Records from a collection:
......

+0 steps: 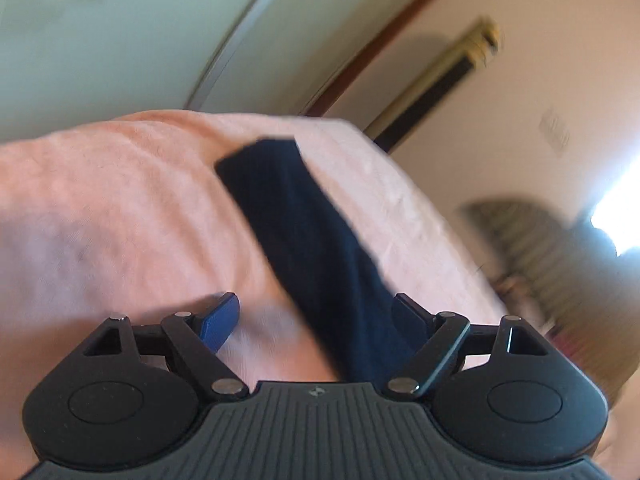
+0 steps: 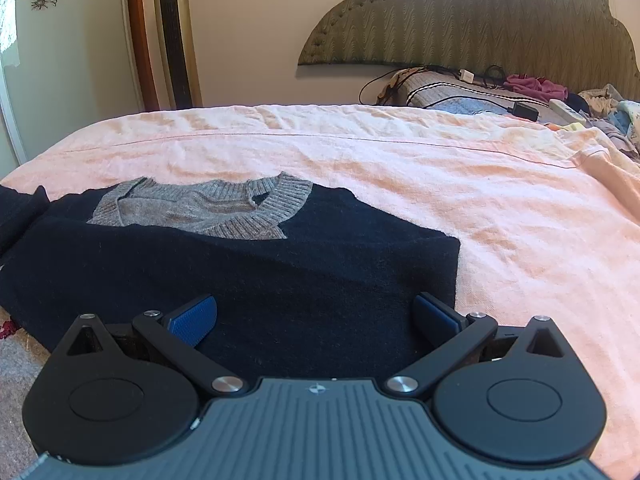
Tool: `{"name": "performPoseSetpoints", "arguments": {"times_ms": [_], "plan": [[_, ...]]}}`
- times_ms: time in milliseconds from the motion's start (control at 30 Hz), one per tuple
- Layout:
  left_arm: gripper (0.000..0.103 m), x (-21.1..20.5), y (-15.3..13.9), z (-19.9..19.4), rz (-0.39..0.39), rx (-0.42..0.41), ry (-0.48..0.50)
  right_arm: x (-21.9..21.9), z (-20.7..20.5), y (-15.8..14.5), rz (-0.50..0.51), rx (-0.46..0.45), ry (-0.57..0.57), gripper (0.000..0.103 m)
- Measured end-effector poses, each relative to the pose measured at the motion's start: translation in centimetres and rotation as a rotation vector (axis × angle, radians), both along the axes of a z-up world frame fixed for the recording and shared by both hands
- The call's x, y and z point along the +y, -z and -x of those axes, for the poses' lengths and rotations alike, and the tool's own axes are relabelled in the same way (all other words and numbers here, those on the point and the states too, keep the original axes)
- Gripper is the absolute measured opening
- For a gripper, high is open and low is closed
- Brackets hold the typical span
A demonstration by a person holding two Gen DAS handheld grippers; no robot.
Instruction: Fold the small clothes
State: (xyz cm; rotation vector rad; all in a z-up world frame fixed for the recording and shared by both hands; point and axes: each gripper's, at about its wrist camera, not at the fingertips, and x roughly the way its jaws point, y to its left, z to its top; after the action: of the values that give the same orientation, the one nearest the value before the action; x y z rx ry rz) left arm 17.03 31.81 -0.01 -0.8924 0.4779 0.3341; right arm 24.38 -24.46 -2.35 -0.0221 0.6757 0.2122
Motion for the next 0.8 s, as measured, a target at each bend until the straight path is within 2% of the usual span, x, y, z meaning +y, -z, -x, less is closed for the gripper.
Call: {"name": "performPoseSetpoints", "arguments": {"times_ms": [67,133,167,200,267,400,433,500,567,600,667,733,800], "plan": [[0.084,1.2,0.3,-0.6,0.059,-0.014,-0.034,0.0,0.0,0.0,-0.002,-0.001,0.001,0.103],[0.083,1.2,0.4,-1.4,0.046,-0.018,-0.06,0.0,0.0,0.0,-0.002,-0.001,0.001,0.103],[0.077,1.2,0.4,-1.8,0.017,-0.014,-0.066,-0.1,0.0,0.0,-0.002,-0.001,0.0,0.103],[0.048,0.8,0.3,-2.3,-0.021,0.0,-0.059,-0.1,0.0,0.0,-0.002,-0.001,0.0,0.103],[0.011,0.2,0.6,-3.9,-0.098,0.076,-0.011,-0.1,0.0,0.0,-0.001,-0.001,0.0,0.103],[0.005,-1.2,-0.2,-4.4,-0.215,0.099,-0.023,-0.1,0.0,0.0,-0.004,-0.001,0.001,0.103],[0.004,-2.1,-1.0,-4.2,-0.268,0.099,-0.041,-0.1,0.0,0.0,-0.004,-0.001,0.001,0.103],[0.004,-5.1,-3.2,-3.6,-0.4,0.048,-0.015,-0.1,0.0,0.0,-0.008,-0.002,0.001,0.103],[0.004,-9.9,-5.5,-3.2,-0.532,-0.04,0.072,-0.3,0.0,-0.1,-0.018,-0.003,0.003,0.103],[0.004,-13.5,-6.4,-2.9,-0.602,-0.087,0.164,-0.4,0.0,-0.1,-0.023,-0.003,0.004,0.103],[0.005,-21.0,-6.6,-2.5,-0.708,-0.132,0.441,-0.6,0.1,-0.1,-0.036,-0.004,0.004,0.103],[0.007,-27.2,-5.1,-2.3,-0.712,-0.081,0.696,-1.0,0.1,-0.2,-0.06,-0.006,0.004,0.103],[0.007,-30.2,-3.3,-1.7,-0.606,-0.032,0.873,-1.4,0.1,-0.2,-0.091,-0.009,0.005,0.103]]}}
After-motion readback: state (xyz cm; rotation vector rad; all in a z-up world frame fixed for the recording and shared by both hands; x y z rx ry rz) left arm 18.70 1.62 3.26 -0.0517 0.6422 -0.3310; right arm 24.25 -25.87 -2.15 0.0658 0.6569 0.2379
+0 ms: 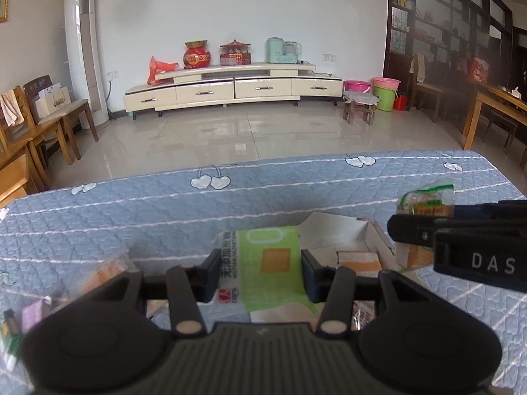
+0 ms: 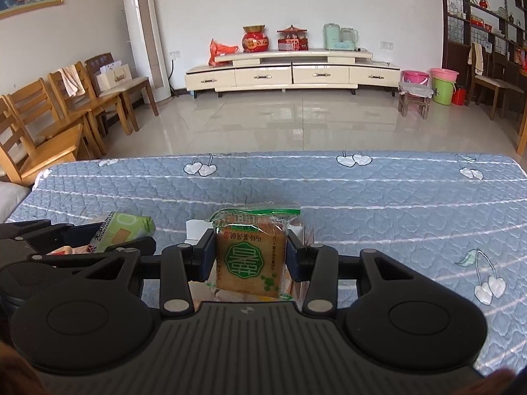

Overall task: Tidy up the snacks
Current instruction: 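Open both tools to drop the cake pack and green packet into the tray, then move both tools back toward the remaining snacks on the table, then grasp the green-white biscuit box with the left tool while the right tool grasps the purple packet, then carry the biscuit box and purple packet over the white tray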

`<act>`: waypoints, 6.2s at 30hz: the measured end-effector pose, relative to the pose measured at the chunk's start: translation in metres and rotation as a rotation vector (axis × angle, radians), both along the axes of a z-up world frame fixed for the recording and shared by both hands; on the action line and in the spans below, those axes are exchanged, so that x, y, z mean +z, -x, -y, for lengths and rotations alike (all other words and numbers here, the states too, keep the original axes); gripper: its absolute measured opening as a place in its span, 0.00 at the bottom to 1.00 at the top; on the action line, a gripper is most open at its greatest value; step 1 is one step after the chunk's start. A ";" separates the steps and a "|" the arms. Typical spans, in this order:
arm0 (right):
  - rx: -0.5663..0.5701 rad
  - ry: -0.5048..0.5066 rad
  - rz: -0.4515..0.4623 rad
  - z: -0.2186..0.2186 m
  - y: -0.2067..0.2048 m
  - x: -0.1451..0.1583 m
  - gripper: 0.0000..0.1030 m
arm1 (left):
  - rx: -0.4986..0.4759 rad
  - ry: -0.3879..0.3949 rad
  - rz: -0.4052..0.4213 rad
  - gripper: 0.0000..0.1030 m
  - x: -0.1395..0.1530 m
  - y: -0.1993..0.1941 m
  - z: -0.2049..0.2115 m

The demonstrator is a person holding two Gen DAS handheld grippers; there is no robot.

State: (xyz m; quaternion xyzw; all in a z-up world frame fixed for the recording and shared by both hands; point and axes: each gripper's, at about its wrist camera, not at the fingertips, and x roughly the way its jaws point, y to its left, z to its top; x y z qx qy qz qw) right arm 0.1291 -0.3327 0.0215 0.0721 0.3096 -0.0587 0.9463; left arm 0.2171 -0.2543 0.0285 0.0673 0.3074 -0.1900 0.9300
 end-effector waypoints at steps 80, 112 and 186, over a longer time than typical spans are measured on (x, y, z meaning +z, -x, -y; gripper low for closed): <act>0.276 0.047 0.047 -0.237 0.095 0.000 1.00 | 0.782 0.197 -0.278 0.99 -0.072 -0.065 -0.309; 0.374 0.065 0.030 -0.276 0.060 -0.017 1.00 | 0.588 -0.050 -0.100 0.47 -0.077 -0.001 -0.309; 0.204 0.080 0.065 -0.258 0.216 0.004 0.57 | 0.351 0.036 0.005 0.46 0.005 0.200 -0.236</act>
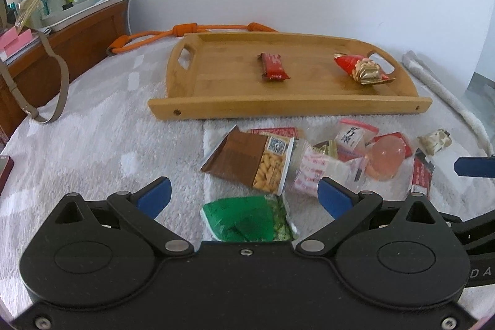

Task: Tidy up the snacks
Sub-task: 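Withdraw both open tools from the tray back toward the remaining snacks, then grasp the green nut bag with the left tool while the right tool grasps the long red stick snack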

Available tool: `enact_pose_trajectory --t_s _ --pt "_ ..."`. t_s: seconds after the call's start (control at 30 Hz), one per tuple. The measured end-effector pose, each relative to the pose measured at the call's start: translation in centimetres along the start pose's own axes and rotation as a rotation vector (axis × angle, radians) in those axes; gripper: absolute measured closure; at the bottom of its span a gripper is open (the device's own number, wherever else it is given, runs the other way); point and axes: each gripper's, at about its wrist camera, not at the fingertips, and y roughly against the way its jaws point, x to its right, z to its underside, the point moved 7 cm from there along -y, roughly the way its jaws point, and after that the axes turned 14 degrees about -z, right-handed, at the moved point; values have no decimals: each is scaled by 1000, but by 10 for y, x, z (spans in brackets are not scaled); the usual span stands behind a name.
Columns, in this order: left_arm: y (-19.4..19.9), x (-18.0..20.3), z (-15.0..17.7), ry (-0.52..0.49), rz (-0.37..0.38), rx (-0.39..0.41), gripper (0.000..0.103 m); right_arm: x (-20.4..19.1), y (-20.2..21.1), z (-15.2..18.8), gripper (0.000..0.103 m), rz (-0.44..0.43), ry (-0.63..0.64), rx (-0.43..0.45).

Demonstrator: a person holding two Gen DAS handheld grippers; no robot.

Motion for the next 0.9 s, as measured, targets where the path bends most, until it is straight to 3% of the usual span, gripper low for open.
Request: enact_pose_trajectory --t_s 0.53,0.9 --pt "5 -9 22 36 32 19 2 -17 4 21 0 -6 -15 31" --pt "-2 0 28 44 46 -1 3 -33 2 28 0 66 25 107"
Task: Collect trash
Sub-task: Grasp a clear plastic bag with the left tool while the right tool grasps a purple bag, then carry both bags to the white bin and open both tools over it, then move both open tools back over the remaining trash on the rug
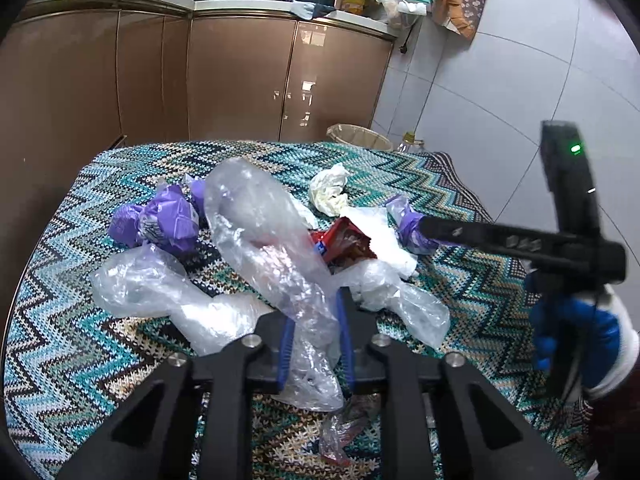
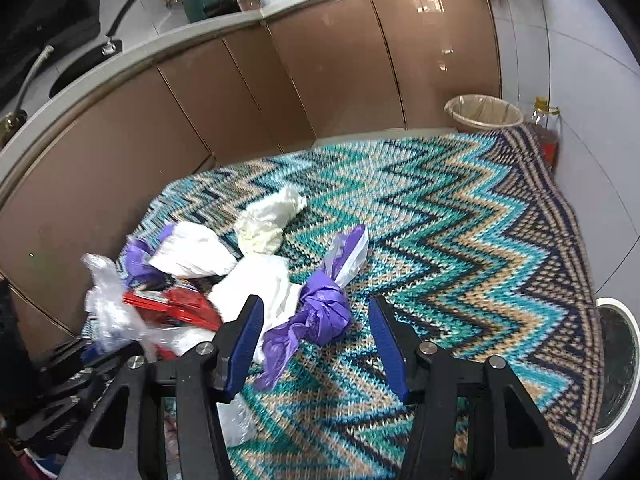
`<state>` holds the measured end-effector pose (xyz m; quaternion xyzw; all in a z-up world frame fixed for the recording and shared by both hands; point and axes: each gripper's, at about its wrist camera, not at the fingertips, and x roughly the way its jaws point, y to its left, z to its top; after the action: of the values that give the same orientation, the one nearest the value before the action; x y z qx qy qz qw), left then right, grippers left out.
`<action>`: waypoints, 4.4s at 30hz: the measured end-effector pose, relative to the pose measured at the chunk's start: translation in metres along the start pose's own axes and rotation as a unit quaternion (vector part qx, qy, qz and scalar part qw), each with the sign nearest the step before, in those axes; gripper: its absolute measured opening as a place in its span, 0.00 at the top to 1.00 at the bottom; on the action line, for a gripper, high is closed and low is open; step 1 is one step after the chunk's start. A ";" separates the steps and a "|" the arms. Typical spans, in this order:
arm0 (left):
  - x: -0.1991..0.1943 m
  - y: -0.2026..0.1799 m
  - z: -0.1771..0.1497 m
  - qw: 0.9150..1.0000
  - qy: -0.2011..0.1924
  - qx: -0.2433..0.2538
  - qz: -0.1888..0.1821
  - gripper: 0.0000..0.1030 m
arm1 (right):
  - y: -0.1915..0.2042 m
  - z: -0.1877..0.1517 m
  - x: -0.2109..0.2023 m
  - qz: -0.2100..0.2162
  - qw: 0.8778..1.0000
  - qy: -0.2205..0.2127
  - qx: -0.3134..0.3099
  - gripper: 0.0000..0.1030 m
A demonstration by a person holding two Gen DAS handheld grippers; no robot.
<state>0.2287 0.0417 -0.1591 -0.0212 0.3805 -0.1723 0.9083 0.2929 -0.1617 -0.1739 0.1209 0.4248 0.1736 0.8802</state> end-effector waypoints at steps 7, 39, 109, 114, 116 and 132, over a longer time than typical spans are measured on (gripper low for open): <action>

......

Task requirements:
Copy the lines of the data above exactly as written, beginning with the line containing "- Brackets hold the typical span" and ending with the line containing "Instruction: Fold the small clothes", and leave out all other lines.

Response area:
- Brackets hold the typical span
A demonstration by a person holding two Gen DAS handheld grippers; no robot.
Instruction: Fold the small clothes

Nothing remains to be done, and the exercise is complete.